C’était une matinée fraîche, sans nuages, où l’air était si sec qu’on avait l’impression que toute l’humidité en avait été extraite – ce que Jordan appelait avec plaisir une parfaite journées des Adirondacks, parlant ainsi non pas de température ou de saison mais de lumière éclatante.
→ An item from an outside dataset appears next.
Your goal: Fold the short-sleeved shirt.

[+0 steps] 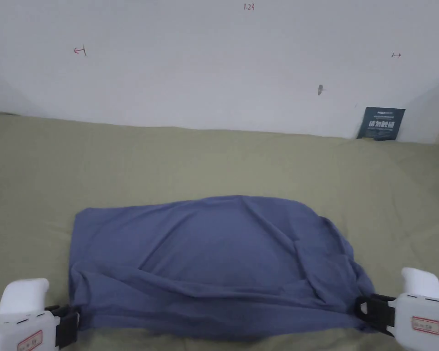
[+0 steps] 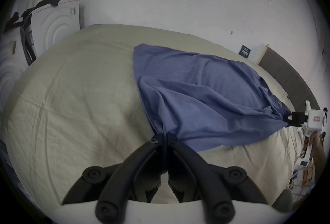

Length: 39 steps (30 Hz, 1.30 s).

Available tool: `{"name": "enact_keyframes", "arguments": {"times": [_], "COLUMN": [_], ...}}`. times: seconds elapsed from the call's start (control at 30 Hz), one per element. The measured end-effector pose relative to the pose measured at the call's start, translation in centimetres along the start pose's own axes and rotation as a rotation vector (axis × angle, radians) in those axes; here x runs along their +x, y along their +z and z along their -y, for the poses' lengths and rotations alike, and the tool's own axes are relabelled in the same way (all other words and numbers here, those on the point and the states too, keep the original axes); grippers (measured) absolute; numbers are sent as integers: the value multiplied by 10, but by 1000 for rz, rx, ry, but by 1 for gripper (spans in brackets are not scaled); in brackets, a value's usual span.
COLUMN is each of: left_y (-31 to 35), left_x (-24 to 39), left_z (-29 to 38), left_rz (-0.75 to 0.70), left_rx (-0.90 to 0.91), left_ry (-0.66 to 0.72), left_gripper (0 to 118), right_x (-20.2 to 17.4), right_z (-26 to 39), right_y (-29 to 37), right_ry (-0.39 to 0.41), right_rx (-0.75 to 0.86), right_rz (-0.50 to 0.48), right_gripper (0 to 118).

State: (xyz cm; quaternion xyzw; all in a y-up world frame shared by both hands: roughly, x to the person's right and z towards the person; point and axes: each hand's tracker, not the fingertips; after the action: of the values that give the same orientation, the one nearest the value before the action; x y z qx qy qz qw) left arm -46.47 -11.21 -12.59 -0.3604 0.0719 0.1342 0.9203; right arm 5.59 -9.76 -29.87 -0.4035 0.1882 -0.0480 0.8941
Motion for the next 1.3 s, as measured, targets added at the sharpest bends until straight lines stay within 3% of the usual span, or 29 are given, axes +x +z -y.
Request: {"name": "enact_keyframes", "arguments": {"times": [0.4,0.93,0.97,1.0,1.03,1.07,1.13,1.23,1.27,1.3], "left_y": [86,124,124,127,131,133,147,156,158,160], "left_x": [-8,-13,-9,-4,0,3,7,14,15,16], "left_z": [46,108,106,104,101,96,84,52,42,32], "left_rz": [79,75,51,16,-12,-44,19,36,50,50], "left_rx": [-54,-134,-123,-103,-84,-71,34,55,79,81], "left_ry": [-48,-23,-37,-65,-78,-101,-79,-53,-50,-59], "left_gripper": [1,2,9,33,77,116,116,115,103,72], "right_x": [-10,-8,-11,-17,-23,-30,-42,-62,-70,-77], "right_z": [36,95,95,94,92,89,76,51,39,31], "right_y": [86,106,108,113,117,122,134,141,140,139], "right_ry": [109,92,111,160,208,251,284,303,328,342], "right_rx": [-77,-209,-180,-163,-142,-110,-50,17,39,49], "right_rz": [3,41,36,63,97,109,50,21,18,19], "right_gripper": [4,6,14,32,60,79,79,79,79,75]}}
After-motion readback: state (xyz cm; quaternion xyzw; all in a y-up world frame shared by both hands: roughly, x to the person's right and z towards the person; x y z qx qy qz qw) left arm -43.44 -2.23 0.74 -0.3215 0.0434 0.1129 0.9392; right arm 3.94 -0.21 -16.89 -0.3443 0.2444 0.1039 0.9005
Lors de telles journées, que ce soit l’été ou l’hiver, tout ce qu’il voyait sous ce ciel bleu cobalt apparaissait dans une grande netteté de détail, comme gravé à l’eau-forte, ce qui lui donnait le sentiment de pouvoir toucher et voir chaque feuille sur chaque arbre, chaque plaque de lichen sur chaque pierre et chaque rocher luisant dans le ruisseau… Il avait l’impression de voir à travers un microscope. Quel besoin a-t-on d’une forêt, se demanda-t-il, quand on peut discerner chaque feuille en particulier de chaque arbre en particulier ? Quel besoin de montagnes quand on peut voir les roches mêmes qui les composent ? Sous une lumière aussi brillante et aussi claire, tout était là, l’univers entier…

Extrait de « La Réserve », un roman de Russel Banks, dans l’édition et la traduction française de « Actes Sud » (collection Babel) : pages 60/61.